All eyes were on new starting QB Patrick Mahomes for the Chiefs, but it was a pretty ho-hum start for the sophomore. He threw just seven passes, and only one of them was beyond 10 yards downfield. For the most part he played safe football, just getting the ball into his receiver’s hands quickly and letting them do some work. He had just two real mistakes in this game: an overthrow on second-and-long while under pressure, and a sack that he was responsible for after he stepped up too far in the pocket and missed his open checkdown receiver.

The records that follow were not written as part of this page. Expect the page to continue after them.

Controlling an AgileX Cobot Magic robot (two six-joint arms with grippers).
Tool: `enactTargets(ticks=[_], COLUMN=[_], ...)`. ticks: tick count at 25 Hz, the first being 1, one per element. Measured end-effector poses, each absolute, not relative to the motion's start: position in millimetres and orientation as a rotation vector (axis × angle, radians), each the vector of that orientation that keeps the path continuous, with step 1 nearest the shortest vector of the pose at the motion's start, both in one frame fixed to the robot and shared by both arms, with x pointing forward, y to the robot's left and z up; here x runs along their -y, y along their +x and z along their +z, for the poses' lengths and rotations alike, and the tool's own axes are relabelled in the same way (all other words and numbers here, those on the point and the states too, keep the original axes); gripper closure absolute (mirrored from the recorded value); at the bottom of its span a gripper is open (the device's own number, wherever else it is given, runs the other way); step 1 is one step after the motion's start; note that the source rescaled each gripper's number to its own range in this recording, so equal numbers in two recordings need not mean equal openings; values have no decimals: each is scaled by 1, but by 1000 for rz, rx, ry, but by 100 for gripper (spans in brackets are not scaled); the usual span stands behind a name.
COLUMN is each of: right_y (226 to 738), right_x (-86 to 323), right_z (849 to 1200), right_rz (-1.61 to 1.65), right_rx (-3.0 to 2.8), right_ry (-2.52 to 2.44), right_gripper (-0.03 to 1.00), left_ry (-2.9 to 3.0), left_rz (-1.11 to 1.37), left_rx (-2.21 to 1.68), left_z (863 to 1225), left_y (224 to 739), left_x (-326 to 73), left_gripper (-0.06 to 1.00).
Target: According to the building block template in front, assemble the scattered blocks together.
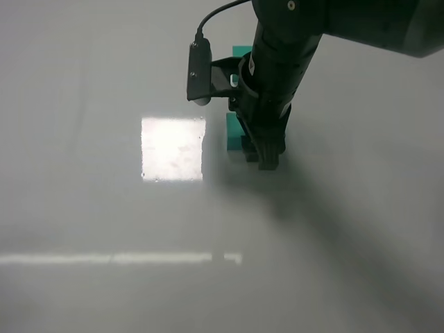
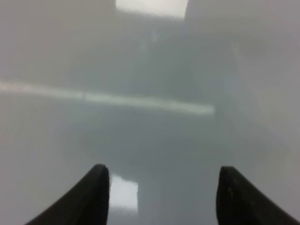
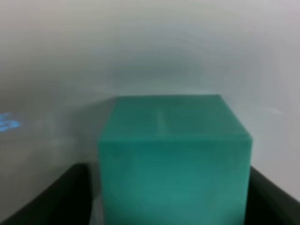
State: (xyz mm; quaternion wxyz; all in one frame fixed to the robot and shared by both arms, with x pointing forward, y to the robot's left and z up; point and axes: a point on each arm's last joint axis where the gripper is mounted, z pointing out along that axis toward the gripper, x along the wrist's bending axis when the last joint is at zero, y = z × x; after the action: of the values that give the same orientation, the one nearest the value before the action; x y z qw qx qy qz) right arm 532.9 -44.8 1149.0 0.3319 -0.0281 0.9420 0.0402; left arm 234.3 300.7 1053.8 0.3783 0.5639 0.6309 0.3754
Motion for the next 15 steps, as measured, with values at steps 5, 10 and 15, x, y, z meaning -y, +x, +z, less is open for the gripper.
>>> enactTargets(ticks=[5,10,15], right_y=[532,521,493], right_x=[46,57,71], right_z=[1151,1173,1207], right_rz=[108,157,292], right_rx=[-2459,-2417,-2377], right_ry=[-71,-54,-38], right_gripper=[28,28,28], left_ry=[1442,1441,1442], left_rz=[965,959,965], left_rx=[-1614,-1612,-1614], left_z=[1054,1054,1054], left_y=[234,234,234], left_x=[-301,-301,-301], left_gripper=[68,68,68])
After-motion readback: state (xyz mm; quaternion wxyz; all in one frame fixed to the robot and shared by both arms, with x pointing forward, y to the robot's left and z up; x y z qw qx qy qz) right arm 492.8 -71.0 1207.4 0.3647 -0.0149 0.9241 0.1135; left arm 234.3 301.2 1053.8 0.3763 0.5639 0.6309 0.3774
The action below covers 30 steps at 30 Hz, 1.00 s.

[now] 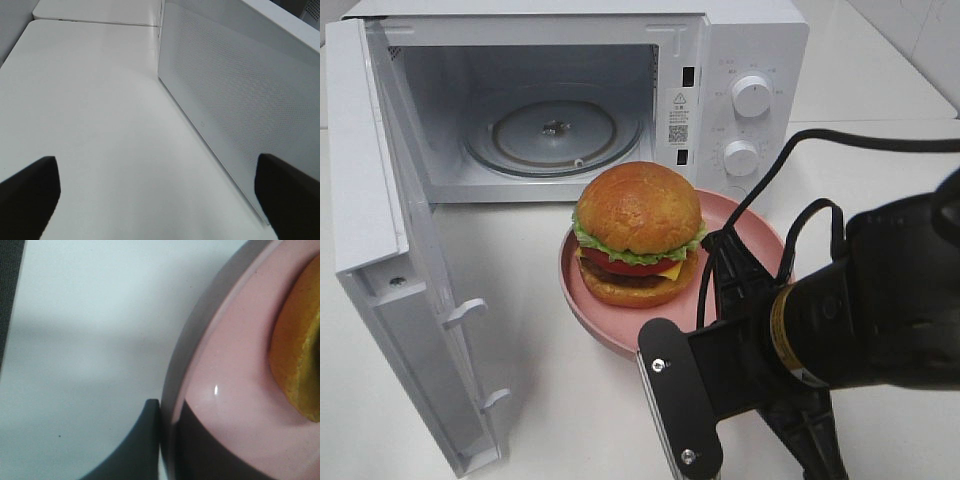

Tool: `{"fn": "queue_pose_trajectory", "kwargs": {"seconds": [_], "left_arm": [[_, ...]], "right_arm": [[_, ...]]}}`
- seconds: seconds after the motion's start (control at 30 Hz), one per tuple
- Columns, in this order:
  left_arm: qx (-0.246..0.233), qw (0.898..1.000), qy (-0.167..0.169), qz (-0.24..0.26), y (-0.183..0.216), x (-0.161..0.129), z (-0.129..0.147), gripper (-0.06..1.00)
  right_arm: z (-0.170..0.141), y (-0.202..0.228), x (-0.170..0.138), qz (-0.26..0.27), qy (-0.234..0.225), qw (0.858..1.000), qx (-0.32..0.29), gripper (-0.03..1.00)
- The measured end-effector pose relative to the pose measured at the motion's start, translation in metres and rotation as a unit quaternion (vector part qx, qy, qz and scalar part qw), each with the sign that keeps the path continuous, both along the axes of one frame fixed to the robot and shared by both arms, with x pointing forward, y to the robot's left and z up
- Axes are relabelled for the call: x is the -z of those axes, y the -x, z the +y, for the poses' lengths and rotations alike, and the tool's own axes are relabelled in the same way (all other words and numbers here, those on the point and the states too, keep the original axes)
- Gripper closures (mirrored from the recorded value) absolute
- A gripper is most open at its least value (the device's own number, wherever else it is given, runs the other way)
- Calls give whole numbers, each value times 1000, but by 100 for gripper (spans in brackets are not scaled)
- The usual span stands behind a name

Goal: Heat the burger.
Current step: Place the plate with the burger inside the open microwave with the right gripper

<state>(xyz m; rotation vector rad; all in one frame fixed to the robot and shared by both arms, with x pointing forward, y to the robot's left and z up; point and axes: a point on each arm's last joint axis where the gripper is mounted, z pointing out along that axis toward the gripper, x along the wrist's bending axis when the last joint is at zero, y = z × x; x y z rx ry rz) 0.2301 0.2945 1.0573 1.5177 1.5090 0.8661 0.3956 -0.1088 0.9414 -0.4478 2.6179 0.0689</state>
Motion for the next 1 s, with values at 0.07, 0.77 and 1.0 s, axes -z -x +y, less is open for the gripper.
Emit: {"fn": "queue_pose_trajectory", "kwargs": {"seconds": [0.07, 0.77, 1.0], "left_arm": [[0, 1000, 0, 0, 0, 0, 0, -3], [0, 1000, 0, 0, 0, 0, 0, -3], [0, 1000, 0, 0, 0, 0, 0, -3]], "right_arm": [[0, -4, -3, 5, 4, 1000, -14, 92], [-20, -39, -10, 43, -4, 993, -109, 92], [-19, -44, -12, 18, -13, 991, -131, 92]]}}
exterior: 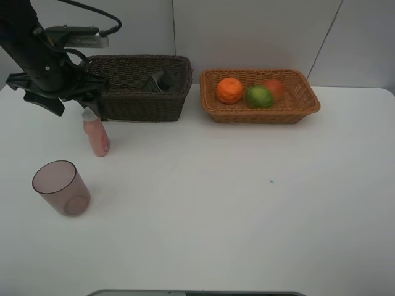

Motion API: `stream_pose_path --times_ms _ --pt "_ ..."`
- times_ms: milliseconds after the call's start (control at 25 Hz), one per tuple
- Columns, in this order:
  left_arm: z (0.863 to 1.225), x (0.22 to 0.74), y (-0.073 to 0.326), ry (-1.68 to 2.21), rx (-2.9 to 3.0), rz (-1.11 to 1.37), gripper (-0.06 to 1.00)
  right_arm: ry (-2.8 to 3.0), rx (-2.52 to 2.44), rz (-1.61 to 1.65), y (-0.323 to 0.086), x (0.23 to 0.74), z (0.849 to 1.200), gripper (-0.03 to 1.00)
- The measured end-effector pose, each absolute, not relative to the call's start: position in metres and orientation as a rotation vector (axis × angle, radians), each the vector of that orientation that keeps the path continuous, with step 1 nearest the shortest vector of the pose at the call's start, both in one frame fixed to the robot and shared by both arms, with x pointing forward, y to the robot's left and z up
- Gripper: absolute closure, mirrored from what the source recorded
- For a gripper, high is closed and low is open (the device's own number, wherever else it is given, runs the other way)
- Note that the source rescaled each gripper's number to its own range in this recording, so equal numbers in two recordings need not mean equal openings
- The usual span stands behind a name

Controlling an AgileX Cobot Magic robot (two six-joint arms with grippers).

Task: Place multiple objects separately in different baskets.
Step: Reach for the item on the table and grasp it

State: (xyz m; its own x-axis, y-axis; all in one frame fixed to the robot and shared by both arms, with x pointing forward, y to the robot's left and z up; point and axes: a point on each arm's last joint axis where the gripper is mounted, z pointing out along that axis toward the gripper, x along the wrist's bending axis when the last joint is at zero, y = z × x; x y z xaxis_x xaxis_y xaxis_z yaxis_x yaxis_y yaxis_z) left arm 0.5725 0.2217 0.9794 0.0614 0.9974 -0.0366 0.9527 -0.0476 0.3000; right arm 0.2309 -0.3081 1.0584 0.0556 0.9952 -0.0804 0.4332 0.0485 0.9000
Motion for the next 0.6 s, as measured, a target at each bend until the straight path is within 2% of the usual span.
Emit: stream_pose_path --times_ms 600 --pt "0.928 0.591 0.217 2.014 2.097 0.239 -0.01 1.501 1.507 0.86 -0.308 0.231 1.058 0.17"
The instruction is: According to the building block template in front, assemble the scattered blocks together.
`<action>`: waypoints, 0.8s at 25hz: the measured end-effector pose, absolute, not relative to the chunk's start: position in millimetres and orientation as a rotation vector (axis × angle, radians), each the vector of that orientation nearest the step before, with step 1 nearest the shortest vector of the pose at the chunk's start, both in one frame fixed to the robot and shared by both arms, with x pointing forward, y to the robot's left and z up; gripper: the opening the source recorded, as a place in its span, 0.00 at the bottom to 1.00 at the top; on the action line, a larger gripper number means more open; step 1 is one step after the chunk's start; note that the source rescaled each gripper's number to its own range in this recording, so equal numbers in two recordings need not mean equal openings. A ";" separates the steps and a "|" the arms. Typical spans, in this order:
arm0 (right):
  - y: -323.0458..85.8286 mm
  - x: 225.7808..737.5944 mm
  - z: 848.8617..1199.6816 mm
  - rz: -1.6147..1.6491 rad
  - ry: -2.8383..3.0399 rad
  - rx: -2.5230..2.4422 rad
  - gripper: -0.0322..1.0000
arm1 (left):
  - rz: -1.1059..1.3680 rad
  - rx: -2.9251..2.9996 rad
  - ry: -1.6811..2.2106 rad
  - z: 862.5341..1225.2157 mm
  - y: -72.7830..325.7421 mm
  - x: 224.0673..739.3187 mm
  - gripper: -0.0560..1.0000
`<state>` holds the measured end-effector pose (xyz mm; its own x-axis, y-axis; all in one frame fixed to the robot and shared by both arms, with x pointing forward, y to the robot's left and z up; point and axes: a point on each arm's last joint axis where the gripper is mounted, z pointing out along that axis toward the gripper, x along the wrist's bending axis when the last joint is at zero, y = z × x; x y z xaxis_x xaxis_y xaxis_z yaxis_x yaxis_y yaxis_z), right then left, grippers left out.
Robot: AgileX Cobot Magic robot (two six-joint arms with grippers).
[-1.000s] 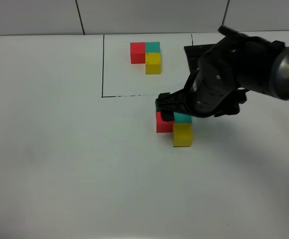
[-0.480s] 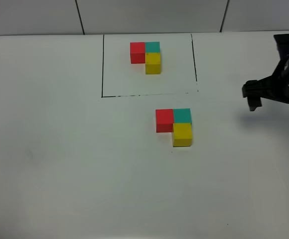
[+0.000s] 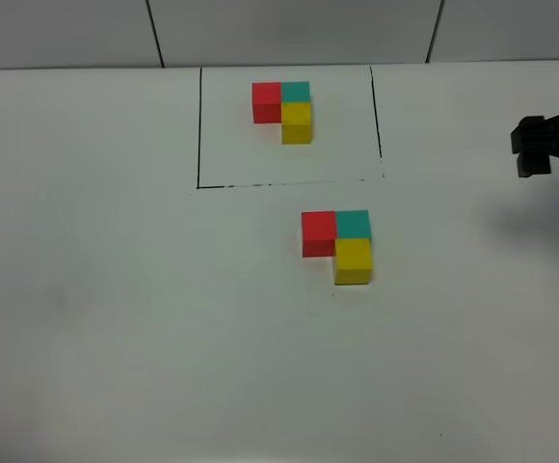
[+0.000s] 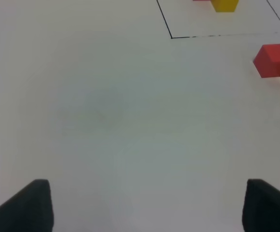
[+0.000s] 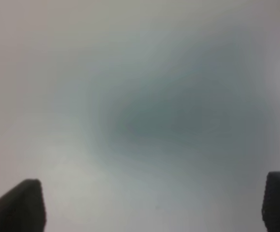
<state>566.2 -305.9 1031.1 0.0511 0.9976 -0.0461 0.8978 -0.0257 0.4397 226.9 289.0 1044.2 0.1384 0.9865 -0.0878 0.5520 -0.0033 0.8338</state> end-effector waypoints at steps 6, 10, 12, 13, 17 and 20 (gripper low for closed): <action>-304.8 513.3 1062.8 0.555 1.806 1.883 0.85 | 0.721 1.655 1.510 1044.2 289.0 226.9 0.71; -304.1 470.2 1083.3 0.636 1.747 1.838 0.84 | 0.721 1.655 1.510 1044.2 289.0 226.9 0.71; -304.1 446.9 1088.6 0.651 1.732 1.828 0.84 | 0.721 1.655 1.510 1044.2 289.0 226.9 0.71; -304.1 434.2 1090.4 0.661 1.722 1.820 0.84 | 0.721 1.655 1.510 1044.2 289.0 226.9 0.71; -304.0 386.3 1093.3 0.721 1.670 1.774 0.84 | 0.721 1.655 1.510 1044.2 289.0 226.9 0.71; -303.6 356.0 1089.0 0.744 1.650 1.766 0.84 | 0.721 1.655 1.510 1044.2 289.0 226.9 0.71</action>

Backup QB Chad Henne helped solidify his position here in Kansas City with his performance in this one. Henne looked good, throwing a few great passes with some serious zip to them. He pushed the ball downfield, completing 2-of-4 for 40 yards on passes at least 10 yards downfield. While 57.1 percent completion percentage isn’t anything to write home about, it would’ve been 78.6 percent if you factor in the three dropped passes he suffered at the hands of his receivers. Specifically TE Tim Wright, who dropped the only two targets he saw all game.
DI Chris Jones continues to dominant interior defensive linemen racking up a hurry and two run stops on just 13 snaps. While the Chiefs acquired the best slot cornerback from the 2017 NFL season in Kendall Fuller, the rest of the secondary is still very shaky. Jones will have to provide consistent pressure to help the coverage unit behind him and improve upon the already great play he’s shown in his young career.
While the secondary didn’t field all their starters, there were still starters (and backups) out there that got picked apart by the Texans passing attack. David Amerson was flagged twice in coverage while rookie Armani Watts allowed two first downs on three targets and it would have been three for three had TE Stephen Anderson not dropped a sure-fire first-down catch and potential touchdown. If Kansas City wants to make it back to the playoffs and beyond, their secondary needs to step it up.
KEY TO THE GAME
Houston: Weeden looked like a veteran should against Kansas City’s backups and delivered two touchdown drives to give the Texans a 14-0 lead that proved too much for the Chiefs to overcome.
Kansas City: Jones’ play along the interior of the defensive line showed how dominant he’s truly become in his short time in the league.